Input data
□ □ □ □ □
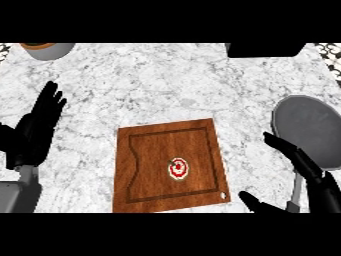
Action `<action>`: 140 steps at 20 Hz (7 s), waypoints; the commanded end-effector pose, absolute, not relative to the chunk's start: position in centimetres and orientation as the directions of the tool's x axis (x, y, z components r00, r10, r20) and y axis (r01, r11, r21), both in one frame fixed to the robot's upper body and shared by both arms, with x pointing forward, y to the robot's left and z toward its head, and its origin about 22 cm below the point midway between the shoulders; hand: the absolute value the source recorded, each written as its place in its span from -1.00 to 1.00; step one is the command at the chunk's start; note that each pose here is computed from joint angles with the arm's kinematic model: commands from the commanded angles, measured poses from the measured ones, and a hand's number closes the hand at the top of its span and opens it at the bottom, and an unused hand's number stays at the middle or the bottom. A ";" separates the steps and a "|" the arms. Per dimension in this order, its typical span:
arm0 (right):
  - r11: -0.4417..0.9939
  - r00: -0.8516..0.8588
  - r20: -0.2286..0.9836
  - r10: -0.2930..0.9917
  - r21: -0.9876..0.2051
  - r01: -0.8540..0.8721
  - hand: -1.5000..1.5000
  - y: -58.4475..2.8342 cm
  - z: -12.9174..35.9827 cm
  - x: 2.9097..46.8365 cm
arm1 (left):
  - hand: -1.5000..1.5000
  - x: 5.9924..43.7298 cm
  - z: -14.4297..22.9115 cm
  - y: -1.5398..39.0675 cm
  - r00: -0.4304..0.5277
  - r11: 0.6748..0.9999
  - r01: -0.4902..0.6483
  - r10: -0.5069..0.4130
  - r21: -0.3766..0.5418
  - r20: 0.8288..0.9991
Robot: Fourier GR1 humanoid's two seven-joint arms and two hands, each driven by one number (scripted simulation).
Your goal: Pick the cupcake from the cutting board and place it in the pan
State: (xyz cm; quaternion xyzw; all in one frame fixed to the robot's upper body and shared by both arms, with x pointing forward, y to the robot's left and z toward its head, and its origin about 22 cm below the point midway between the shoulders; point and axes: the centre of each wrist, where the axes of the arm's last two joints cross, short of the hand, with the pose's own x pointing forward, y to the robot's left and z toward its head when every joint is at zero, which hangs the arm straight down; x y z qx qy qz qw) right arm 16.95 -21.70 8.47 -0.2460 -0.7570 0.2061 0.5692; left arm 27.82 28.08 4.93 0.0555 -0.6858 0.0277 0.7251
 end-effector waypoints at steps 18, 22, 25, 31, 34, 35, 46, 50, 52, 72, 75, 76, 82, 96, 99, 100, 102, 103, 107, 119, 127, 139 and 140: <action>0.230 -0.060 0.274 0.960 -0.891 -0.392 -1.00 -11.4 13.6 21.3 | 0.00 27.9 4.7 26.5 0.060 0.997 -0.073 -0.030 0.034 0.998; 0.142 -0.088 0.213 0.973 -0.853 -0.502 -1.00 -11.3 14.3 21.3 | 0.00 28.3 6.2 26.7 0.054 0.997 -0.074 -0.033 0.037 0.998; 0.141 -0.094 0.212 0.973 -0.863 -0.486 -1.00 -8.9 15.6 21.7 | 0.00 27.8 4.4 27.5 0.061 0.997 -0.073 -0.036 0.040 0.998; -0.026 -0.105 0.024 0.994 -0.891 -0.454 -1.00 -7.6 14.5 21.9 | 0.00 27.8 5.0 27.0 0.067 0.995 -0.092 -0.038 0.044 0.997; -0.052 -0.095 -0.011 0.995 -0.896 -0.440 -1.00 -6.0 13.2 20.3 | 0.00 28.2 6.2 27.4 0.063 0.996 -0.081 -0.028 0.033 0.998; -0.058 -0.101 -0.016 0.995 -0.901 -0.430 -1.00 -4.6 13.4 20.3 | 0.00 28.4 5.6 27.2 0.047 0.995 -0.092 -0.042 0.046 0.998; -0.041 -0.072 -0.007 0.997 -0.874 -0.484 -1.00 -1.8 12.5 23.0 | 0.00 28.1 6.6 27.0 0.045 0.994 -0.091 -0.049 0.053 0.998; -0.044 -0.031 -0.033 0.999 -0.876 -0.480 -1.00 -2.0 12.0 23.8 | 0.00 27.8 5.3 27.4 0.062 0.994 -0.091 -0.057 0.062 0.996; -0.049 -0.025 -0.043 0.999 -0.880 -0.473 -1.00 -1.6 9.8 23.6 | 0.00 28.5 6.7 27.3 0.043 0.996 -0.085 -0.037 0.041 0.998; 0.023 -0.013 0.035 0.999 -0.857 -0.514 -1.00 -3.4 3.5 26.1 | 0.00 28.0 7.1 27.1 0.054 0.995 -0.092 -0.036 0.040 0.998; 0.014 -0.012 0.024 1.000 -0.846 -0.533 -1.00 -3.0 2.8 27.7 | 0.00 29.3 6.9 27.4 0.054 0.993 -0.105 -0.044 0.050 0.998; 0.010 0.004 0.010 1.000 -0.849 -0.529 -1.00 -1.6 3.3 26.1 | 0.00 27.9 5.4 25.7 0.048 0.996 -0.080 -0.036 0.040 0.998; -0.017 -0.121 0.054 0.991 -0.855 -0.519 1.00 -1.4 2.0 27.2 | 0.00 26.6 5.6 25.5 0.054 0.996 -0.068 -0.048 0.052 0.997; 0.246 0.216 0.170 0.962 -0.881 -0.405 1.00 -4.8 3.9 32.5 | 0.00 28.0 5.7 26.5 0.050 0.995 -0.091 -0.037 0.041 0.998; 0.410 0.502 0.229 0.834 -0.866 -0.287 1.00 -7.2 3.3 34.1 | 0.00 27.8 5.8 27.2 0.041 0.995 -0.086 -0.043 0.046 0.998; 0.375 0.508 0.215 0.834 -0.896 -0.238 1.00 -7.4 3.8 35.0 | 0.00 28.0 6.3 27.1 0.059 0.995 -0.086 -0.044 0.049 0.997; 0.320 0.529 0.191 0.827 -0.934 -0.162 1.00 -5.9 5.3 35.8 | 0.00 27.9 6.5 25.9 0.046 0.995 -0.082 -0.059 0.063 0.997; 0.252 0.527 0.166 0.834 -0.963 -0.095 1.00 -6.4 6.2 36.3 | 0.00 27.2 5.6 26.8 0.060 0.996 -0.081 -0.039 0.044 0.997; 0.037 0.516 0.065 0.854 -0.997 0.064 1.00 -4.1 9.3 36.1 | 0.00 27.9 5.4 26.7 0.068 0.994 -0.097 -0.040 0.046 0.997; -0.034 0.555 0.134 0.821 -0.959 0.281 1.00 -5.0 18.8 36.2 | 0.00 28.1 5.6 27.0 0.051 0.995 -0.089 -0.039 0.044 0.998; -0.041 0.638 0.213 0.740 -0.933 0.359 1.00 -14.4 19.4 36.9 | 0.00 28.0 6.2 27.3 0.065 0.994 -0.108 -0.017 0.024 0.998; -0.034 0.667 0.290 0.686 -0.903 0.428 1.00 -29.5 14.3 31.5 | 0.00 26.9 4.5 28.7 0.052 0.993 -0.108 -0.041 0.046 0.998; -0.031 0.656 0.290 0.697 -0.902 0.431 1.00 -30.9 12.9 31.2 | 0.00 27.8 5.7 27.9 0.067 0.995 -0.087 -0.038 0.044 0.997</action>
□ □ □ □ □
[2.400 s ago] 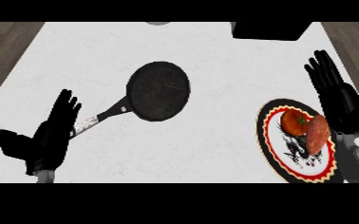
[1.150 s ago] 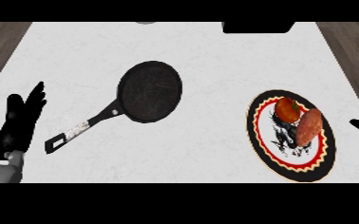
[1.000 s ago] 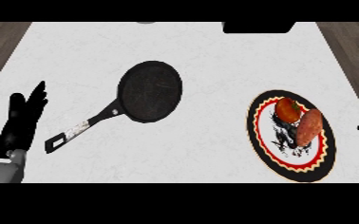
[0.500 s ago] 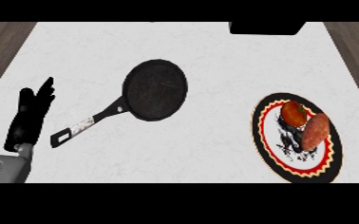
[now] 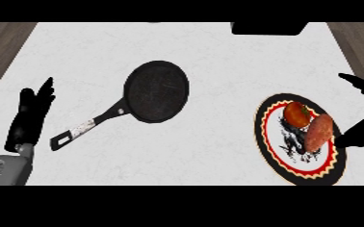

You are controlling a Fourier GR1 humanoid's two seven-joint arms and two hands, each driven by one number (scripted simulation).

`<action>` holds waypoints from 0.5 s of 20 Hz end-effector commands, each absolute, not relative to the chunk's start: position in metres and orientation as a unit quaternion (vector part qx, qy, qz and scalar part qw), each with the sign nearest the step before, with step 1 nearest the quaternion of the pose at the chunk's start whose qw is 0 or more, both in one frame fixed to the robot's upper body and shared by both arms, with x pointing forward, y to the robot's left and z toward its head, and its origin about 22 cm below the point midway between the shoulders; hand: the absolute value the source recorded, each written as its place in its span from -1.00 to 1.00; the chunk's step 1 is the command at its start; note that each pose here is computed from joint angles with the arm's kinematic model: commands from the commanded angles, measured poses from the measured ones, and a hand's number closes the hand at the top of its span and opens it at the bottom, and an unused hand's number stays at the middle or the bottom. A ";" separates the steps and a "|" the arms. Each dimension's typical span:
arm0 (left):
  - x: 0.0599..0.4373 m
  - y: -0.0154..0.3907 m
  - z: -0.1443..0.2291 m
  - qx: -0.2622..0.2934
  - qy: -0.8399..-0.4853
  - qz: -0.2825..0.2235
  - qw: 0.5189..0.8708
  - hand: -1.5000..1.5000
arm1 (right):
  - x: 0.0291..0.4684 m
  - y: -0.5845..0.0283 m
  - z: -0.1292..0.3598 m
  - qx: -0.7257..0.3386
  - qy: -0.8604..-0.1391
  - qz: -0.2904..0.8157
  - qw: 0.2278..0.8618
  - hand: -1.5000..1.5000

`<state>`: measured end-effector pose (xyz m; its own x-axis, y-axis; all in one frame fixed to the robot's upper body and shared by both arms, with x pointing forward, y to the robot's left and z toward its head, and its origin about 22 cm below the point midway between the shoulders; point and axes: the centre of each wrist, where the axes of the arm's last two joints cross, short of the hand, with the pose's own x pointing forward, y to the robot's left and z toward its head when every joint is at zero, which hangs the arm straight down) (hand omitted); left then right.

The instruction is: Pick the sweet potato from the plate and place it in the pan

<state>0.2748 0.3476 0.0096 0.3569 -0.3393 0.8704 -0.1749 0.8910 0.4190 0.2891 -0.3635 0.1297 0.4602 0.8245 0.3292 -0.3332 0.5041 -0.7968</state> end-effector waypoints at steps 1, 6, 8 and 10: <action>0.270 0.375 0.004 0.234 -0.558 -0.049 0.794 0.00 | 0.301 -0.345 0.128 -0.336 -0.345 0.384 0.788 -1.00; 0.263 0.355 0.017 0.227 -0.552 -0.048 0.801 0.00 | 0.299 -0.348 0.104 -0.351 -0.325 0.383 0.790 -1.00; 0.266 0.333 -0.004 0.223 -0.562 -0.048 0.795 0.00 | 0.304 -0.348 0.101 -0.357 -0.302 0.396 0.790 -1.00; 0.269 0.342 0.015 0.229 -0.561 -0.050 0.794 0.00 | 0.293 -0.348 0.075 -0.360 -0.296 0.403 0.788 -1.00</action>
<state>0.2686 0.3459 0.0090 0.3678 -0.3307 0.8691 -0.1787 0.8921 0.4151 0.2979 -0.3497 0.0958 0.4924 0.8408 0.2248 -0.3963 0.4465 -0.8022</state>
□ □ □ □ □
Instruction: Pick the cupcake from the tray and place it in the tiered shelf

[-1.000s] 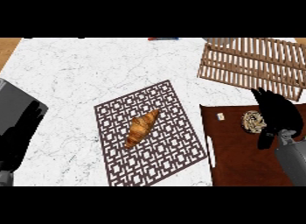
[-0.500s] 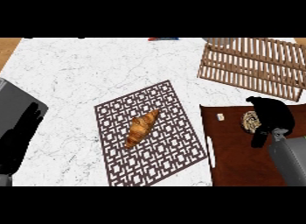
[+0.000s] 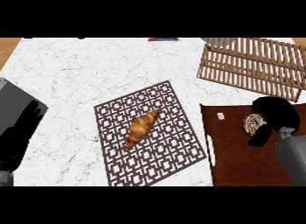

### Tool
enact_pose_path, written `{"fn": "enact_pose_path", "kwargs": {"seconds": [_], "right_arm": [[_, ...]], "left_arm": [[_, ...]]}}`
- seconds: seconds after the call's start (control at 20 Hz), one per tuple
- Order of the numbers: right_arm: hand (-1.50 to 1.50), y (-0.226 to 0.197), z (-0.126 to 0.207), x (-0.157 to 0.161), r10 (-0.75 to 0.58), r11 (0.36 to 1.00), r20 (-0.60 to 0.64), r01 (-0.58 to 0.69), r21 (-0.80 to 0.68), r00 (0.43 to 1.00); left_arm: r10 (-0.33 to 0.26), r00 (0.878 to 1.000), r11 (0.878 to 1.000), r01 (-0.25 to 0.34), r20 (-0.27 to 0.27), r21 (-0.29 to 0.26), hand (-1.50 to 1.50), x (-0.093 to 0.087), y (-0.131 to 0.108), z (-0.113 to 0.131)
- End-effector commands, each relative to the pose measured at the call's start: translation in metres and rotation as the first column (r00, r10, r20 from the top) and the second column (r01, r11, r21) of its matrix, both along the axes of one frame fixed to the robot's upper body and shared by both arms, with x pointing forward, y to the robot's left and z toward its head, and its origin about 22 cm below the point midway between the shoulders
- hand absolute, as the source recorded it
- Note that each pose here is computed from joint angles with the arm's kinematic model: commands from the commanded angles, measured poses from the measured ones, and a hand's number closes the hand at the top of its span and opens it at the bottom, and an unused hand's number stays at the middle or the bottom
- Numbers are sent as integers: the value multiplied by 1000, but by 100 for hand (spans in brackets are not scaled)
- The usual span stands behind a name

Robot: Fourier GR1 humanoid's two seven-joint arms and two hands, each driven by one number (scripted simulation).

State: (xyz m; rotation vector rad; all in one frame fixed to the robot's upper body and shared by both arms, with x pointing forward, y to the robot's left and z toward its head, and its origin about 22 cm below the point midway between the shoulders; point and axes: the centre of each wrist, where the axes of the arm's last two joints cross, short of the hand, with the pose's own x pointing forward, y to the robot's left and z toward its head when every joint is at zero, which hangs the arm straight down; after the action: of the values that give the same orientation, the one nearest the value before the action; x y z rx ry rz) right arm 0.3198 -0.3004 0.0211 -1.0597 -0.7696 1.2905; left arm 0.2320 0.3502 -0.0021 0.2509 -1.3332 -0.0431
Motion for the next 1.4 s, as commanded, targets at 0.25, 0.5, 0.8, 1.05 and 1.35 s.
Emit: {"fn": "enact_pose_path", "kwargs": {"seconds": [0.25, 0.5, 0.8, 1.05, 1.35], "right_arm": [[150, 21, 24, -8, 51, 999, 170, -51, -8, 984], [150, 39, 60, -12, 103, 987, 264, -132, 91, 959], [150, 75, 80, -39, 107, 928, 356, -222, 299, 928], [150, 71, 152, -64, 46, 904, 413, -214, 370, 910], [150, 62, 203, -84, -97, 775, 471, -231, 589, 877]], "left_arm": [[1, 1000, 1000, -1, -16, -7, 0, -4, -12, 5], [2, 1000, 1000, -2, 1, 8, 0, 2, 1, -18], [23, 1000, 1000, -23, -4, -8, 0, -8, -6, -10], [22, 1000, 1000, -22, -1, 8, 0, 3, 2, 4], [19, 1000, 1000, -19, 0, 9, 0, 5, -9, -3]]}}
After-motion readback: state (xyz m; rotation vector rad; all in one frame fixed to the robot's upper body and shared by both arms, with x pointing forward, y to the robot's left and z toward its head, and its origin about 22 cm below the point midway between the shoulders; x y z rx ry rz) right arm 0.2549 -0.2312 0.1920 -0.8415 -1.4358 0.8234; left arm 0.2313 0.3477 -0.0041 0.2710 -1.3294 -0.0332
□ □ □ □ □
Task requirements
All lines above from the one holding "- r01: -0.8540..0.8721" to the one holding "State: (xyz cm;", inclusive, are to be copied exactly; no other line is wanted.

Response area
  - r01: -0.8540..0.8721
  - hand: -1.5000..1.5000
  - y: -58.4475..2.8342 cm
  - z: -12.9174..35.9827 cm
  - x: 2.9097..46.8365 cm
arm1 (left):
  - hand: -1.5000..1.5000
  - x: 5.9924..43.7298 cm
  - z: -14.4297..22.9115 cm
  - y: -1.5398..39.0675 cm
  - r00: -0.4304..0.5277
  - r11: 0.6748..0.9999
  - r01: -0.4902..0.6483
  - r10: -0.5069..0.4130
  - r21: -0.3766..0.5418
  - r20: 0.8288..0.9991
Robot: Fourier GR1 humanoid's two seven-joint arms and two hands, each driven by one number (scripted simulation).
Your goal: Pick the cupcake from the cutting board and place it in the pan
State: (xyz cm; quaternion xyzw; all in one frame fixed to the robot's upper body and shared by both arms, with x pointing forward, y to the robot's left and z toward its head, and its origin about 22 cm below the point midway between the shoulders; point and axes: the centre of each wrist, where the axes of the arm's last two joints cross, short of the hand, with the pose's own x pointing forward, y to the robot's left and z toward its head when every joint is at zero, which hangs the arm straight down; x y z qx qy qz qw) right arm 16.95 -21.70 8.47 -0.2460 -0.7570 0.2061 0.5692; left arm 27.82 28.08 4.93 0.0555 -0.6858 0.0277 0.7251

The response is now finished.